■ **Records from a data collection**:
[Start of section]

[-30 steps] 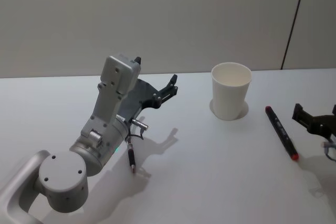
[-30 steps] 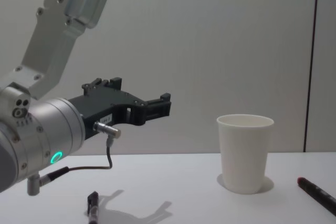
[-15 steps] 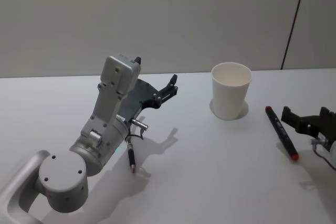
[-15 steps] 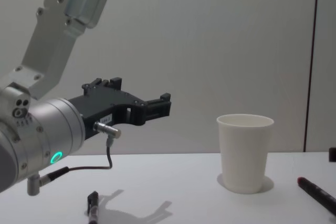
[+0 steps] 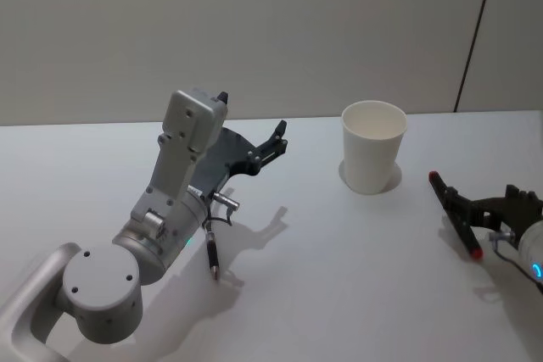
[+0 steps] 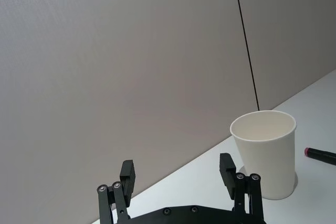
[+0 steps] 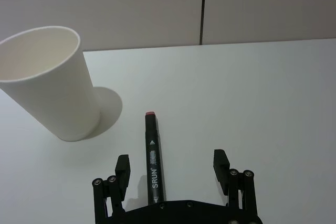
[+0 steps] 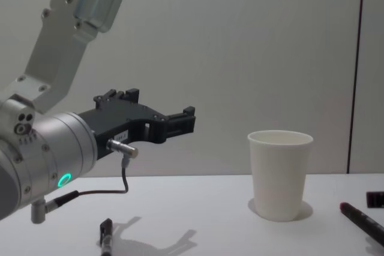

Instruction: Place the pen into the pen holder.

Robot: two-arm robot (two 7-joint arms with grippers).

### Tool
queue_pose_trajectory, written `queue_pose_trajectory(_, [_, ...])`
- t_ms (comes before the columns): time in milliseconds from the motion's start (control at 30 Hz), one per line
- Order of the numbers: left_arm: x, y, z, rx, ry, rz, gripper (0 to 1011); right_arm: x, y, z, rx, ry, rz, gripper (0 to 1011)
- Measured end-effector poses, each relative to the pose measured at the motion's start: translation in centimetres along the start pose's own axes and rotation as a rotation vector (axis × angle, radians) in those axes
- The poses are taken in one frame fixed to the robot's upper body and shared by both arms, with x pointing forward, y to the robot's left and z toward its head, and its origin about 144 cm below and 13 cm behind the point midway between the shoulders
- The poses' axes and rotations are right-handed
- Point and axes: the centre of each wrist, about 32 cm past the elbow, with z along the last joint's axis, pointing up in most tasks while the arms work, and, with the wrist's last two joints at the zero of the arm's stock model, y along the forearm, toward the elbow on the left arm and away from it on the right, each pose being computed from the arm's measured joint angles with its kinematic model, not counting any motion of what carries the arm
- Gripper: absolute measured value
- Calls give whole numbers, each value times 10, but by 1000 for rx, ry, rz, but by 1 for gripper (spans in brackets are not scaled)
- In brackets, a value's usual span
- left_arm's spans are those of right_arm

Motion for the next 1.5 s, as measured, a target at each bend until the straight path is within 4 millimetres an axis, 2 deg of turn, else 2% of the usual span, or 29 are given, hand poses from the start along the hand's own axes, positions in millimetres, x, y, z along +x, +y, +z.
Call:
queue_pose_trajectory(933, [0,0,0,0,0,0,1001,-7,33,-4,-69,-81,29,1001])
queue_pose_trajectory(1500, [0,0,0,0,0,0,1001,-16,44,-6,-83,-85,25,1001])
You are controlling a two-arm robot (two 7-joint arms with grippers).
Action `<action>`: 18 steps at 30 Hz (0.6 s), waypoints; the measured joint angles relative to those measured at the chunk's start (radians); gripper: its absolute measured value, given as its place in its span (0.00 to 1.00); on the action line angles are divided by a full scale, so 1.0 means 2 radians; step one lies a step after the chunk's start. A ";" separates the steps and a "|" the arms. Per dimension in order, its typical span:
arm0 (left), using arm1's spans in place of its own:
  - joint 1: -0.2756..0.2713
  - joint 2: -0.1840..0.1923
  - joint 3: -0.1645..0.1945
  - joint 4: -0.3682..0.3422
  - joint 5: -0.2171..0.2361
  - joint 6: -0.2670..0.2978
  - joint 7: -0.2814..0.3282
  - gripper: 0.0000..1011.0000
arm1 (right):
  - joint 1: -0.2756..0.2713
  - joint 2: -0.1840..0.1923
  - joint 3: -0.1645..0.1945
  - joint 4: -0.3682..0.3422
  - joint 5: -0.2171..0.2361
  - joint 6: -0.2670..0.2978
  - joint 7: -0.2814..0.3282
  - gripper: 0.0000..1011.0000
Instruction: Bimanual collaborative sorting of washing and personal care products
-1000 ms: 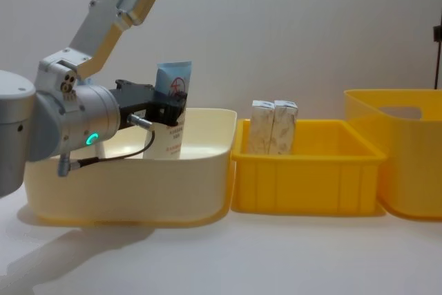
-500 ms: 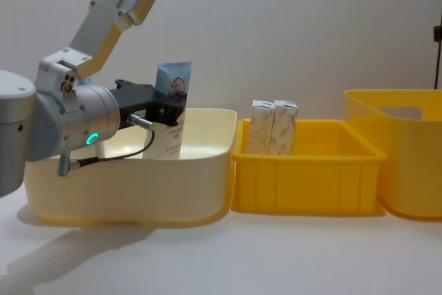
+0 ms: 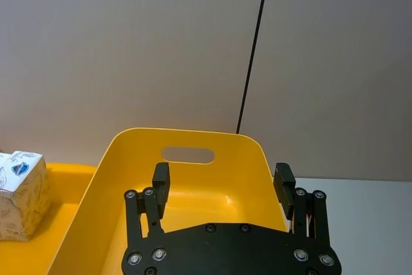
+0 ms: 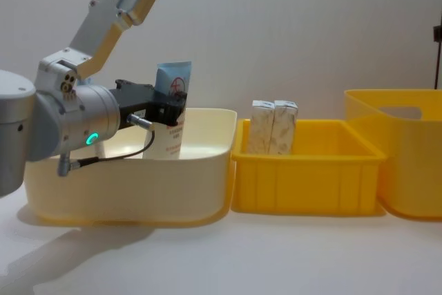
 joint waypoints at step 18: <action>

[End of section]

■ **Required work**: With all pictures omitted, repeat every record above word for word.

■ **Answer to this problem**:
[-30 steps] 
[-30 steps] 
[-15 steps] 
[-15 steps] 
[+0 steps] 
[+0 steps] 
[+0 steps] 
[+0 steps] 

Instruction: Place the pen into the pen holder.

Robot: two-arm robot (two 7-joint arms with grippers).

### Tool
queue_pose_trajectory, written `queue_pose_trajectory(_, [_, ...])`
- t_ms (comes before the columns): time in milliseconds from the motion's start (control at 30 Hz), one per line
- Order of the numbers: left_arm: x, y, z, rx, ry, rz, gripper (0 to 1011); right_arm: x, y, z, rx, ry, rz, gripper (0 to 1011)
- Measured end-effector poses, each relative to the pose measured at the motion's start: translation in centimetres along the start pose's own axes and rotation as a rotation vector (axis × angle, radians) in those axes
- The poses are taken in one frame fixed to the robot's upper body and shared by both arms, with x pointing forward, y to the robot's left and z toward its head, and its origin about 144 cm below and 13 cm behind the point midway between the shoulders
- The poses' axes and rotations are right-handed
- Point and axes: the centre of each wrist, about 32 cm past the elbow, with z along the last joint's axis, pointing up in most tasks while the arms work, and, with the wrist's last two joints at the zero of the arm's stock model, y along the forearm, toward the elbow on the left arm and away from it on the right, each pose being computed from the arm's measured joint angles with its kinematic model, not counting any motion of what carries the arm
- Gripper: absolute measured value
- Calls give whole numbers, each value times 10, but by 1000 for rx, ry, rz, but by 1 for gripper (spans in brackets are not scaled)
- In brackets, a value's usual span
- left_arm's spans are those of right_arm

Motion for the next 1.5 s, as measured, a target at each bend until the straight path is within 4 millimetres an axis, 2 deg of turn, else 2% of the usual span, or 29 are given, hand poses from the start along the hand's own axes, positions in millimetres, x, y, z along +x, +y, +z.
Call:
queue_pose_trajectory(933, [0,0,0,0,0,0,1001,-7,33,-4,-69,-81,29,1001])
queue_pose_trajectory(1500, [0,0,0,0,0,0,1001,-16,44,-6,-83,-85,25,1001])
You are controlling a two-arm robot (two 7-joint arms with grippers).
Action `<action>`: 18 steps at 30 Hz (0.6 s), waypoints; the measured joint angles relative to those measured at the chunk's start (radians); gripper: its absolute measured value, given as its place in its span (0.00 to 1.00); on the action line angles are divided by a full scale, so 1.0 means 2 radians; step one lies a step after the chunk's start. A ";" separates the steps and a "|" the arms. Per dimension in order, its typical span:
arm0 (left), using arm1's spans in place of its own:
  - joint 1: -0.2756..0.2713
  - joint 2: -0.1840..0.1923
  - joint 3: -0.1645..0.1945
  - joint 4: -0.3682..0.3422
  - joint 5: -0.2171..0.2361
  - joint 6: -0.2670..0.2978
  - joint 7: -0.2814..0.3282
  - gripper: 0.0000..1011.0000
arm1 (right):
  - joint 1: -0.2756..0.2713
  - joint 2: -0.1840..0.1923
  - joint 3: -0.1645..0.1945
  - joint 4: -0.3682..0.3422
  - joint 5: -0.2171..0.2361
  - joint 6: -0.2670..0.2978
  - joint 7: -0.2814..0.3282
  - gripper: 0.0000..1011.0000
Instruction: Bimanual collaborative sorting of washing and personal care products
-1000 ms: 
-500 ms: 
+0 ms: 
+0 ms: 
 joint waypoints at step 18: <action>

Nothing else belongs in the answer.